### DATA LISTING:
┌──

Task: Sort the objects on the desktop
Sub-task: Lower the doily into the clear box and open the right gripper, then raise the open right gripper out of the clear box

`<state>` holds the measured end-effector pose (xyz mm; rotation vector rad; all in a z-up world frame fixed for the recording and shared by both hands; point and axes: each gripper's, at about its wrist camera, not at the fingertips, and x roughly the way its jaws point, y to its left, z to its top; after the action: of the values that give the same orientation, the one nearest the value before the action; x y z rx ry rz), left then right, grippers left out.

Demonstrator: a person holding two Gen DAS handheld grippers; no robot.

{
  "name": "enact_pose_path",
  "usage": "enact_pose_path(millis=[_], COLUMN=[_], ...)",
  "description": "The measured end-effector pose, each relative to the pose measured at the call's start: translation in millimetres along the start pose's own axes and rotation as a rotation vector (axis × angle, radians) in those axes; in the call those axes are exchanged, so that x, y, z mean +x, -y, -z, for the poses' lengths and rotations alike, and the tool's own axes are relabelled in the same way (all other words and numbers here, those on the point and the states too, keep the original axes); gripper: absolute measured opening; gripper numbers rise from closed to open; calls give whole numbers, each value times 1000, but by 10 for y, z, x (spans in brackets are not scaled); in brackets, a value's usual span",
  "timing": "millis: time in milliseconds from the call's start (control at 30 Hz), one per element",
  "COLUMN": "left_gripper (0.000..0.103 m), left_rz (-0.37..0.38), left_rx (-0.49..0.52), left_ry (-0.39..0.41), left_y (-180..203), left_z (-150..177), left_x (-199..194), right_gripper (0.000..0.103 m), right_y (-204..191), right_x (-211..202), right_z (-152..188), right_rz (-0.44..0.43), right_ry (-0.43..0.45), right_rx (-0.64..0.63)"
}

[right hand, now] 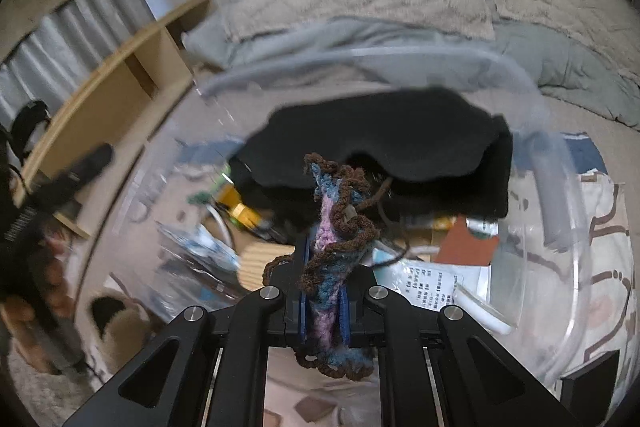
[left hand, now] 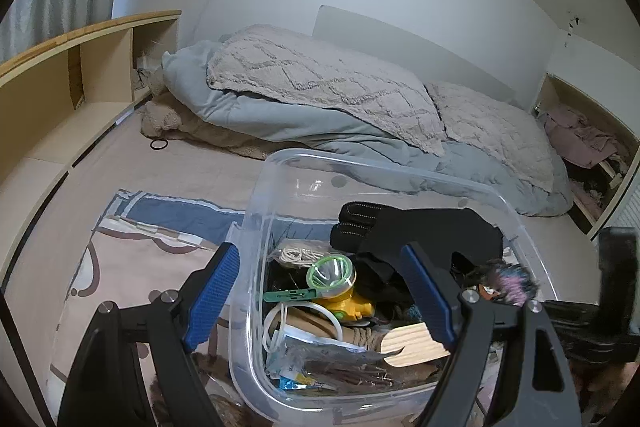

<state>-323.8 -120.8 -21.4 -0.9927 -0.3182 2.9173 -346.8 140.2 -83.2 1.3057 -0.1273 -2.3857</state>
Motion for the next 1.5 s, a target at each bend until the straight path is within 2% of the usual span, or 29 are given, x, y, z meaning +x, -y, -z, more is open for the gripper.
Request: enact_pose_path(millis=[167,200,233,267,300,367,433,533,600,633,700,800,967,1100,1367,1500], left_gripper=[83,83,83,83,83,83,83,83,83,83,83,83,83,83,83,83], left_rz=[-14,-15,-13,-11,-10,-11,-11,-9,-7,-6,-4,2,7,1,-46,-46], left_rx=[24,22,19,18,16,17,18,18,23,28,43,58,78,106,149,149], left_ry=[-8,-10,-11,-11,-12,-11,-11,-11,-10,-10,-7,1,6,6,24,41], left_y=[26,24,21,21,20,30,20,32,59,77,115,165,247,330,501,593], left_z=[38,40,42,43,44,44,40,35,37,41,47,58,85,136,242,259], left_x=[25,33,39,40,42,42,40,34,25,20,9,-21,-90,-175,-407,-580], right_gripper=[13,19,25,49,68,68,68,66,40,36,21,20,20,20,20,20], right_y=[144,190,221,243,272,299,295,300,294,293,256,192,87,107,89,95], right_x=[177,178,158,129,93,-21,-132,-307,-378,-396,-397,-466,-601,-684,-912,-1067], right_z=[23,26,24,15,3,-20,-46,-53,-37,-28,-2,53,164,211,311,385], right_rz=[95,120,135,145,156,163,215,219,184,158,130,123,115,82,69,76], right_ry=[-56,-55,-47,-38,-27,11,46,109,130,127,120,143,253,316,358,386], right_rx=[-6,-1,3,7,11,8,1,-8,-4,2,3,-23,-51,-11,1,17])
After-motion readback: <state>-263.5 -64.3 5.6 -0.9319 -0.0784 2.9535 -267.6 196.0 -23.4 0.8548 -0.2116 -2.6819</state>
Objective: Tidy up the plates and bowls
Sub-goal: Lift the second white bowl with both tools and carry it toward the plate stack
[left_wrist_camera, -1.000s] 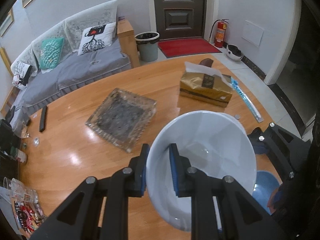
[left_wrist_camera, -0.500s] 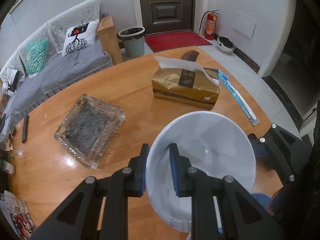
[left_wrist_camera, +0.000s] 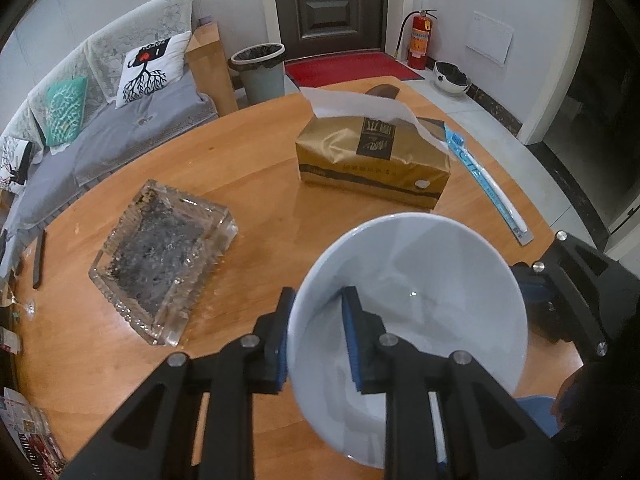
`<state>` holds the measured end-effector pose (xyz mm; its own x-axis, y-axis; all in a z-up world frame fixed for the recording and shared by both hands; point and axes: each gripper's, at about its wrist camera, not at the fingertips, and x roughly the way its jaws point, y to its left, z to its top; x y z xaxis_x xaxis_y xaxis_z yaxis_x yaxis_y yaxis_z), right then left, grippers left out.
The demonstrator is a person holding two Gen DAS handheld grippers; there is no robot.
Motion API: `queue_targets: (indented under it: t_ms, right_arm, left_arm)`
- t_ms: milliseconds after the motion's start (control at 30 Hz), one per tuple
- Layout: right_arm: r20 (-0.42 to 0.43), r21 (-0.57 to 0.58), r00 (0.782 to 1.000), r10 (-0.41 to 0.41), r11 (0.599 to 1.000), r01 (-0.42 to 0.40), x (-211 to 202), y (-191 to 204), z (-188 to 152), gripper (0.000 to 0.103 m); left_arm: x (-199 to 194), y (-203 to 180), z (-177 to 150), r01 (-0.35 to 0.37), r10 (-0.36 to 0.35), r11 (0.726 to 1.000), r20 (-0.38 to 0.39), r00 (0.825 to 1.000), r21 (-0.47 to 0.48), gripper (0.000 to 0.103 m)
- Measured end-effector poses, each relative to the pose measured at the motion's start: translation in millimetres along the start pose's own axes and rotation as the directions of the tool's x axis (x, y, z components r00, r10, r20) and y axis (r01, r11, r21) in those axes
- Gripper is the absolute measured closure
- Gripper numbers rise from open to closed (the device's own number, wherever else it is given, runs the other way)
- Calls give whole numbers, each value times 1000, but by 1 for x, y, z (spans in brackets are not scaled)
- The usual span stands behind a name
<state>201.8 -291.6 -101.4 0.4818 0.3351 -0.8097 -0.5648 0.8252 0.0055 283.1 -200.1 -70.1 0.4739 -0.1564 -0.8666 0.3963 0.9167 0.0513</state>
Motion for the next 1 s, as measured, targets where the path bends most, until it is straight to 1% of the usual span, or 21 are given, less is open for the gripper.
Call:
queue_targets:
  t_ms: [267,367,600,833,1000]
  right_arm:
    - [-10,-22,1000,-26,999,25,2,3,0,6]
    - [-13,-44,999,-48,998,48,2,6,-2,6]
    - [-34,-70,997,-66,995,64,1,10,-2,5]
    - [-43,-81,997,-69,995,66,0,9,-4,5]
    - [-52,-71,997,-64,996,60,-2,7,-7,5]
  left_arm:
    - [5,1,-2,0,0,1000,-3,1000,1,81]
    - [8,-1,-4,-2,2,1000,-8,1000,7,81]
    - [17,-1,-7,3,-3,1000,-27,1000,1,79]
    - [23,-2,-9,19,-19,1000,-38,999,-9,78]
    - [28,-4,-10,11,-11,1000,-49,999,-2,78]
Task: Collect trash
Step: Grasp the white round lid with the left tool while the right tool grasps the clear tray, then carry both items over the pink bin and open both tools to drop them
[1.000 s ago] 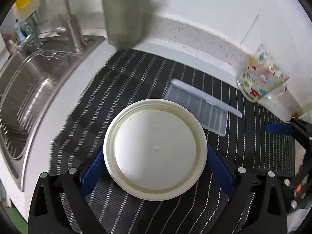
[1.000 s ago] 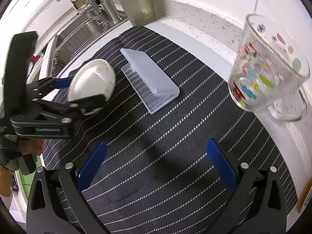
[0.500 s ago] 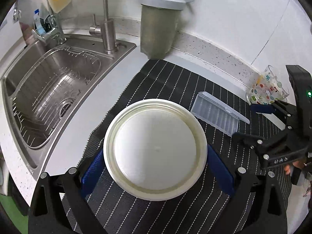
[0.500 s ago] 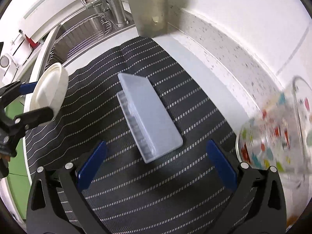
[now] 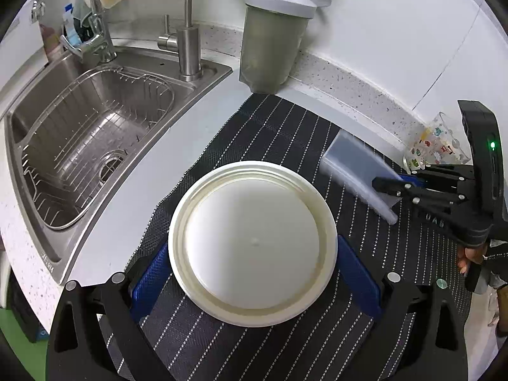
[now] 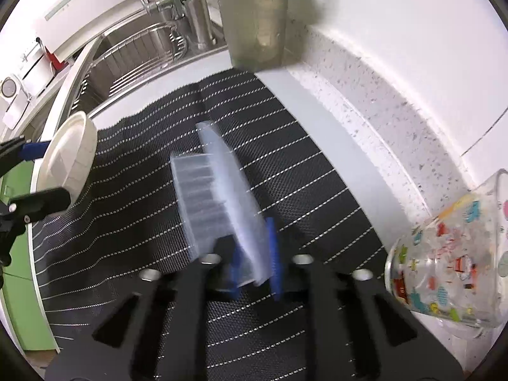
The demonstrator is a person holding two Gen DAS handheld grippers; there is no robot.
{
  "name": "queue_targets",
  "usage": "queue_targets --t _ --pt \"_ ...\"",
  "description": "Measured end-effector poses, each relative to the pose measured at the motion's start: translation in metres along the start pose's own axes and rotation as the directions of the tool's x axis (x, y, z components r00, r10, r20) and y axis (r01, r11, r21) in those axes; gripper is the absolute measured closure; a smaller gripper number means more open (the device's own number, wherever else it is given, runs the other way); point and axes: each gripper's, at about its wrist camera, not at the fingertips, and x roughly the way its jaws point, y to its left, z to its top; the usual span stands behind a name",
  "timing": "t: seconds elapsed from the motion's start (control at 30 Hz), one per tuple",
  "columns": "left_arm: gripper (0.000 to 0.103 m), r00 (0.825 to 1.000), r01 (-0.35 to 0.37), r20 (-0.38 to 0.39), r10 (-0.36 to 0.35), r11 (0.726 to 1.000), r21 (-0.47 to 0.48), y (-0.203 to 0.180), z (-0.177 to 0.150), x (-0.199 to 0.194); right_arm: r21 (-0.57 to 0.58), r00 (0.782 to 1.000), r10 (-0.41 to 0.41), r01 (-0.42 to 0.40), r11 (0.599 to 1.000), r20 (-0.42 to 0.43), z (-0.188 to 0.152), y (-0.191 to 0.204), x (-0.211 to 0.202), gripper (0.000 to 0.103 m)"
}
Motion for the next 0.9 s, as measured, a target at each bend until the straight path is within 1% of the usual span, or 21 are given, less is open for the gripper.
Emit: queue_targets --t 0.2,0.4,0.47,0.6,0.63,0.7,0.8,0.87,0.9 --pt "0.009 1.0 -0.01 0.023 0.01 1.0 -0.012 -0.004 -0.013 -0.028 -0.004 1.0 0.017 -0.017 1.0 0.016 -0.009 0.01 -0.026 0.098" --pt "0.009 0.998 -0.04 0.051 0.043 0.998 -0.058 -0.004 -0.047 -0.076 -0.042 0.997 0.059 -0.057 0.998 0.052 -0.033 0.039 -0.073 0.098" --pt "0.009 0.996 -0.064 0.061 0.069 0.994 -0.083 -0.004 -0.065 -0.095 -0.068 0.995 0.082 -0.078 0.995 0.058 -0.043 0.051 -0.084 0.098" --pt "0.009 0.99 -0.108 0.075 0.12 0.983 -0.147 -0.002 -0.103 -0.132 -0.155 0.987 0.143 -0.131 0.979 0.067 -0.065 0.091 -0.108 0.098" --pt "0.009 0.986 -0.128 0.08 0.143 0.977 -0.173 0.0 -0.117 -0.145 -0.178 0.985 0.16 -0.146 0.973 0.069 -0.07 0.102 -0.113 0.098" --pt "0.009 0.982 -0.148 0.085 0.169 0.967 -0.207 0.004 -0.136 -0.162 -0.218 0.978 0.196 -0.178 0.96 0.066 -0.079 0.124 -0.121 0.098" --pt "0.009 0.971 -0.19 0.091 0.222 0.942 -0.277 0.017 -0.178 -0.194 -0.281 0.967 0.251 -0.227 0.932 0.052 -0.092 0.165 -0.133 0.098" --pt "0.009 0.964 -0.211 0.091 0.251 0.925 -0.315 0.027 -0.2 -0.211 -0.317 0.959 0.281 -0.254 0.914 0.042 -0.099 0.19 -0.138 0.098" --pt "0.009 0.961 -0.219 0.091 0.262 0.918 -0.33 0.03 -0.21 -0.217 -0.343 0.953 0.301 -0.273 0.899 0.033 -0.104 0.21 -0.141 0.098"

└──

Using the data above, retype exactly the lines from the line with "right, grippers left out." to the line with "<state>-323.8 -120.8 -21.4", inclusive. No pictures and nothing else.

### ANSWER SPACE:
`<state>` holds the measured end-effector pose (xyz mm; rotation vector rad; all in a z-up world frame fixed for the recording and shared by both hands; point and axes: each gripper's, at about its wrist camera, not at the fingertips, and x roughly the way its jaws point, y to its left, z to its top; after the action: of the values that give the same orientation, the one nearest the value before the action; x y z rx ry rz), left then right, grippers left out.

Demonstrator: a person holding two Gen DAS handheld grippers; no robot.

{
  "name": "enact_pose_path",
  "usage": "enact_pose_path(millis=[_], COLUMN=[_], ...)",
  "description": "The measured end-effector pose, each relative to the pose measured at the call's start: translation in millimetres along the start pose's own axes and rotation as a rotation vector (axis × angle, radians) in those axes; in the call those axes are exchanged, so that x, y, z mean +x, -y, -z, for the poses' lengths and rotations alike, and the tool's own axes are relabelled in the same way (all other words and numbers here, those on the point and the states too, keep the original axes); gripper: absolute measured opening; gripper numbers rise from closed to open; calls give whole numbers, each value times 1000, but by 10 for y, z, x (spans in brackets are not scaled); in brackets, a value's usual span",
  "timing": "millis: time in milliseconds from the call's start (control at 30 Hz), one per element",
  "COLUMN": "left_gripper (0.000..0.103 m), left_rz (-0.37..0.38), left_rx (-0.49..0.52), left_ry (-0.39..0.41), left_y (-180..203), left_z (-150..177), left_x (-199..194), right_gripper (0.000..0.103 m), right_y (-204..191), right_x (-211..202), right_z (-152..188), right_rz (-0.44..0.43), right_ry (-0.43..0.45), right_rx (-0.64..0.63)"
}

[right hand, now] 
[left hand, now] 

<state>-323.8 -120.8 -21.4 -0.9927 -0.3182 2.9173 -346.8 140.2 -83.2 1.3057 -0.1273 -2.3857</state>

The exercise asks for nothing more than this.